Quand l’époque est aveugle, ne voit pas plus loin que le bout de son nez, L’avenir des reflets use magnifiquement de la longue-vue. La poésie de Lazare ouvre une perspective, en lignes brisées, biseautées, affutées, plongeant jusque dans le « cœur instamment dénudé », pour reprendre le titre d’un précédent spectacle de la compagnie Vita Nova, de la Révolution Française. On l’oublie trop souvent, entre réflexion et réfraction, les lois de l’optique agissent comme une invisible dramaturgie de l’Histoire : à la manière d’un rayon lumineux, certaines voix furent immédiatement rejetées, étouffées ou déformées à travers le temps. Salutairement, le théâtre de Lazare change la donne et le point de vue, se fait miroir éminemment politique en ressuscitant notamment Olympe de Gouges et Jean-Paul Marat, l’autrice de la Déclaration des droits de la femme et de la citoyenne et le journaliste de l’Ami du Peuple. Avec ces deux roues-là, libres et survoltées, Il y a, comme qui dirait, un rééquilibrage idéologique de la charrue révolutionnaire quand la lecture de François Furet domine désormais largement. Sous la plume de Lazare, l’air de notre temps soulève les corps oubliés et leurs projets avortés, leur offrant un regain de désir. Si la Révolution Française a surtout rebattu les cartes du système politique à la faveur de la bourgeoisie, elle n’en était pas moins grosse d’autres ambitions, vite écartées : qu’il s’agisse de réinterroger la répartition des richesses, le principe de la propriété privée, ou bien de viser à une pleine égalité entre homme et femme… Avec subtilité, L’avenir des reflets se fait la chambre d’échos des errements contemporains dans la configuration révolutionnaire et inversement fait entrer en résonnance les événements historiques sur la musique de nos déboires actuels. Parler du prix de l’essence en lieu et place du prix du pain convoque bien autrement le spectateur. Lazare, le poète, fait rimer avec justesse les époques comme les mots.

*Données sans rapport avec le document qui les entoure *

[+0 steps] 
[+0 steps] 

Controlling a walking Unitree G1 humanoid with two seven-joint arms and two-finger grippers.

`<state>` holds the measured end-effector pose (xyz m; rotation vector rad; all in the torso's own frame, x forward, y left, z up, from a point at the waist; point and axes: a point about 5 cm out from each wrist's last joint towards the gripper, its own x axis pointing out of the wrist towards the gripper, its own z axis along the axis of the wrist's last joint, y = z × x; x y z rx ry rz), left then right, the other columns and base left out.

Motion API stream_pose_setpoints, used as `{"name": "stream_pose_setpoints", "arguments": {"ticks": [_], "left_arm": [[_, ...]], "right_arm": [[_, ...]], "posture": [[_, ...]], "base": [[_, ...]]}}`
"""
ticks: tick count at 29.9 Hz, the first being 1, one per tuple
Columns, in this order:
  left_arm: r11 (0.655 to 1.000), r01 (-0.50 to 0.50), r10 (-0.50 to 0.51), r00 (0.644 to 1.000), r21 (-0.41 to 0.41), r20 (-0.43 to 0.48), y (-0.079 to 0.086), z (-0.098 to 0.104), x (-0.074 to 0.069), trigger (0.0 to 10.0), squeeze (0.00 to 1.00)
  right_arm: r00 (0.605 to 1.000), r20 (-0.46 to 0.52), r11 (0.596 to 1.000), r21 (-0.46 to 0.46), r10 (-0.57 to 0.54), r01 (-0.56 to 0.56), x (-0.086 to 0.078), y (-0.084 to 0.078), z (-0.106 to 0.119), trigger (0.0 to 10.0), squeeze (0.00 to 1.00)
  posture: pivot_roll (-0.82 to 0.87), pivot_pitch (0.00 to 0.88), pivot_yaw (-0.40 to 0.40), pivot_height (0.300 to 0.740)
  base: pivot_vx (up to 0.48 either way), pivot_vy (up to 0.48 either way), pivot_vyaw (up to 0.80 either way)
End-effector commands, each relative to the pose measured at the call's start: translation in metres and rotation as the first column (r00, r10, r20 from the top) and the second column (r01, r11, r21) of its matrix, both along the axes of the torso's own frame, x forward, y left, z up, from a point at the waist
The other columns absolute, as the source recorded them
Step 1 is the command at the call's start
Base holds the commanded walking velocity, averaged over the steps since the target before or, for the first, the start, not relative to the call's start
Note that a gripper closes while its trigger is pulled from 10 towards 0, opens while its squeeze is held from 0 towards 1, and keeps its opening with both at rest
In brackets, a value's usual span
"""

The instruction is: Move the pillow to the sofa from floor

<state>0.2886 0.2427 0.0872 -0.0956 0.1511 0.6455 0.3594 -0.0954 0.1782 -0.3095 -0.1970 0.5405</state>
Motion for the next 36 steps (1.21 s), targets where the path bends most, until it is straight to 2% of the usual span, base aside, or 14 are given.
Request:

Sans faire escale nous embarquons sur le radeau d’une Révolution qui se construit théâtralement à vue, qui se montre sous son envers comme les hauts panneaux du décor qui ferment la scène. Emportés par l’énergie vibrionnante qui se déploie au plateau, par les excès jouissifs de la mise en scène, nous vient cette sensation étrange et puissante d’être dans les tribunes populaires de la Révolution, où l’on se bouscule, où l’on se moque, où l’on se serre les coudes. Théâtre de bonnets rouges et sans culottes, les acteurs passent d’un personnage à l’autre (ils sont pléthore) comme on changerait de chemise, sans protocole. La question de l’étiquette, du rôle, est en quelque sorte résolue par la fin des privilèges. Le théâtre atteint métaphoriquement et joyeusement cette labilité sociale utopique sur laquelle notre histoire achoppe. L’avenir des reflets joue et se joue de tous, Marat, Olympe de Gouges, Louis, Marie-Antoinette, Lafayette… pour mieux déjouer les attentes et les attendus. Solidement arrimé à cette aventure théâtrale (car c’en est une aussi, prodigieuse et généreuse) par la magie de sa dramaturgie fantasque et étonnamment pertinente, on est soi-même surpris combien cette histoire nous travaille encore et toujours, combien l’émotion nous soulève et se noue à cet endroit précis et irrésolu : celui de l’injustice. Point nodal d’où semble sourdre l’écriture vive et colorée, bifurquant toujours vers de nouvelles connections, sans jamais s’atermoyer. Et qui est peut-être ce qui fait profondément nation, notre impensé à tous, nous liant irrémédiablement.  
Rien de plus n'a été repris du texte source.